*Activity*
Below are entries; print them exactly from the first line through the one containing "bent tube at".

####

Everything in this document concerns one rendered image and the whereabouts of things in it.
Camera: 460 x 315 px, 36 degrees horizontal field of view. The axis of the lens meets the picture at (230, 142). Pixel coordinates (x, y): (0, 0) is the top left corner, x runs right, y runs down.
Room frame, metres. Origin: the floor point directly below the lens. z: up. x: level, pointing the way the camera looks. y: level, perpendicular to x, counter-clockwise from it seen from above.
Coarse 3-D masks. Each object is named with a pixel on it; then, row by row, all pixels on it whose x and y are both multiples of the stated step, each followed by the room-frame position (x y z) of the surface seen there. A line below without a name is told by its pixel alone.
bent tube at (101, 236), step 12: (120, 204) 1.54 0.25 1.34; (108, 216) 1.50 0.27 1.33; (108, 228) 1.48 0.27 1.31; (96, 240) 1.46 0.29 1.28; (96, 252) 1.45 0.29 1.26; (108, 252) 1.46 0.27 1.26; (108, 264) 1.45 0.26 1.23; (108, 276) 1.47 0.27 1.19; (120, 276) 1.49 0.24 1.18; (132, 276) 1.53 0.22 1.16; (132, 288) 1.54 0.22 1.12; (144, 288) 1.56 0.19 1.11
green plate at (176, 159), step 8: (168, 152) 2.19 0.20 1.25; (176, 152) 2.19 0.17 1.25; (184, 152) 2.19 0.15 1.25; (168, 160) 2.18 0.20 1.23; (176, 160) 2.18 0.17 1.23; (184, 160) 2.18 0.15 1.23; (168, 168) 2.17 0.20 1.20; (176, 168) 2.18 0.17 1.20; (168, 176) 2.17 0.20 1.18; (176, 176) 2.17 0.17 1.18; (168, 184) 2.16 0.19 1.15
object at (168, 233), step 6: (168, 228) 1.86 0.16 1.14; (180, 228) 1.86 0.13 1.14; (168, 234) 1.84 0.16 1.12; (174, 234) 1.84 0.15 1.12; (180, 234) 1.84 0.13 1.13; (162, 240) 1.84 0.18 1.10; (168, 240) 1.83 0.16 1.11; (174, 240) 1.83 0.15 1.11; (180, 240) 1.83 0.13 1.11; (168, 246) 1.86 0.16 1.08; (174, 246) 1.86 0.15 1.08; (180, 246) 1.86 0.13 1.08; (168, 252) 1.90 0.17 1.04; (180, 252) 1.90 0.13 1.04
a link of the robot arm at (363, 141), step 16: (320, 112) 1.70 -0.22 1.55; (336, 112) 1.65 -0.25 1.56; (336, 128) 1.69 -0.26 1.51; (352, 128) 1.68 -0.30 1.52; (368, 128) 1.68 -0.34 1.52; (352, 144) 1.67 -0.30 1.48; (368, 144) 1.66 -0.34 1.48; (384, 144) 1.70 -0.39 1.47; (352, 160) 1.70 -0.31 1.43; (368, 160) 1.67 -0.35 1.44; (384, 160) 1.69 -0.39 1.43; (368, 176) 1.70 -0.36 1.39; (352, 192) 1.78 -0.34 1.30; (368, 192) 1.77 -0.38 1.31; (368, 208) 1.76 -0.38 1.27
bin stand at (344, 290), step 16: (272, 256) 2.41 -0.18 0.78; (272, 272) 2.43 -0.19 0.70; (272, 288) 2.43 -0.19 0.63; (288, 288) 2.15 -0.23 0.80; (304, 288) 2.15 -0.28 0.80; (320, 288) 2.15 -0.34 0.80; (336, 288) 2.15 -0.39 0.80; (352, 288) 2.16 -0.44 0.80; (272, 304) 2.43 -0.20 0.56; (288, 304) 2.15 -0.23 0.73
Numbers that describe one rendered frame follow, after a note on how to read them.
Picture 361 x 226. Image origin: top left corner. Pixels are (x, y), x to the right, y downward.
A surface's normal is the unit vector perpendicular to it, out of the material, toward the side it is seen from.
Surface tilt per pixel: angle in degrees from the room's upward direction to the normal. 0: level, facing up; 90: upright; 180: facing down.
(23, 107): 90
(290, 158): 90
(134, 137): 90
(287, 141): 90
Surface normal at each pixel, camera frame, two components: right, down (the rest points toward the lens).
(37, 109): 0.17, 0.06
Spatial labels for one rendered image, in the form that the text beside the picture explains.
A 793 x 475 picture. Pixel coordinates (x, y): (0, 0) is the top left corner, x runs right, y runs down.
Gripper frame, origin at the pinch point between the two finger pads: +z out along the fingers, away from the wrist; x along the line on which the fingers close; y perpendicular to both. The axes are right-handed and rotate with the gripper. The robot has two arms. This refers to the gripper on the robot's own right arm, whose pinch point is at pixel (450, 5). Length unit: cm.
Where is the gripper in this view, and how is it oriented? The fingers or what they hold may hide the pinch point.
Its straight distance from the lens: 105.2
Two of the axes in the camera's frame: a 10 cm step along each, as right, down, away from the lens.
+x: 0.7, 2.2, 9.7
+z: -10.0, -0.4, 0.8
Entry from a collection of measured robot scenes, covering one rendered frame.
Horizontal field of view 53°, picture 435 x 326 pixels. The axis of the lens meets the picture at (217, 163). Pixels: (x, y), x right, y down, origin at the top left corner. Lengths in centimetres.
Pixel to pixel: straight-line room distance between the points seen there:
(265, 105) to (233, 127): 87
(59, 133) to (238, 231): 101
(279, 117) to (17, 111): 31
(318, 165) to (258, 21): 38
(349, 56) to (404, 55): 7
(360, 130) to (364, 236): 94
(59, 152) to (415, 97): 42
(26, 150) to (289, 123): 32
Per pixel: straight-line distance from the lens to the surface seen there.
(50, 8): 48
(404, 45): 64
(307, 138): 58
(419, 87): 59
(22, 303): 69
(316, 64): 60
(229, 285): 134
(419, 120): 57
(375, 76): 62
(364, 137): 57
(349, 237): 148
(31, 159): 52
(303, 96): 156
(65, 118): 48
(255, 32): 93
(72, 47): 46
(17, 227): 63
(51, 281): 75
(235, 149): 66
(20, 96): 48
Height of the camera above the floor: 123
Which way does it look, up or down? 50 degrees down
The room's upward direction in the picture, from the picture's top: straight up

####

*Answer to this problem*
Everything in this document concerns one rendered image and the whereabouts of things in it.
Camera: 460 x 315 px, 36 degrees horizontal field of view. The axis of the lens meets the picture at (230, 142). Pixel coordinates (x, y): (0, 0) is the top left corner, x runs right, y runs down.
Room frame, metres. Origin: the floor point directly below the lens. z: up. x: level, pointing the way the camera looks. y: level, perpendicular to x, counter-clockwise from it seen from above.
Coarse 3-D masks. Each object is named with a pixel on it; then, row by row, all pixels on it whose x and y are both multiples of the stated step, each followed by the room-frame position (x y z) of the surface seen there. A line below without a name is told by its pixel alone.
bent tube at (101, 236), step 12: (120, 204) 1.54 0.25 1.34; (108, 216) 1.50 0.27 1.33; (108, 228) 1.48 0.27 1.31; (96, 240) 1.46 0.29 1.28; (96, 252) 1.45 0.29 1.26; (108, 252) 1.46 0.27 1.26; (108, 264) 1.45 0.26 1.23; (108, 276) 1.47 0.27 1.19; (120, 276) 1.49 0.24 1.18; (132, 276) 1.53 0.22 1.16; (132, 288) 1.54 0.22 1.12; (144, 288) 1.56 0.19 1.11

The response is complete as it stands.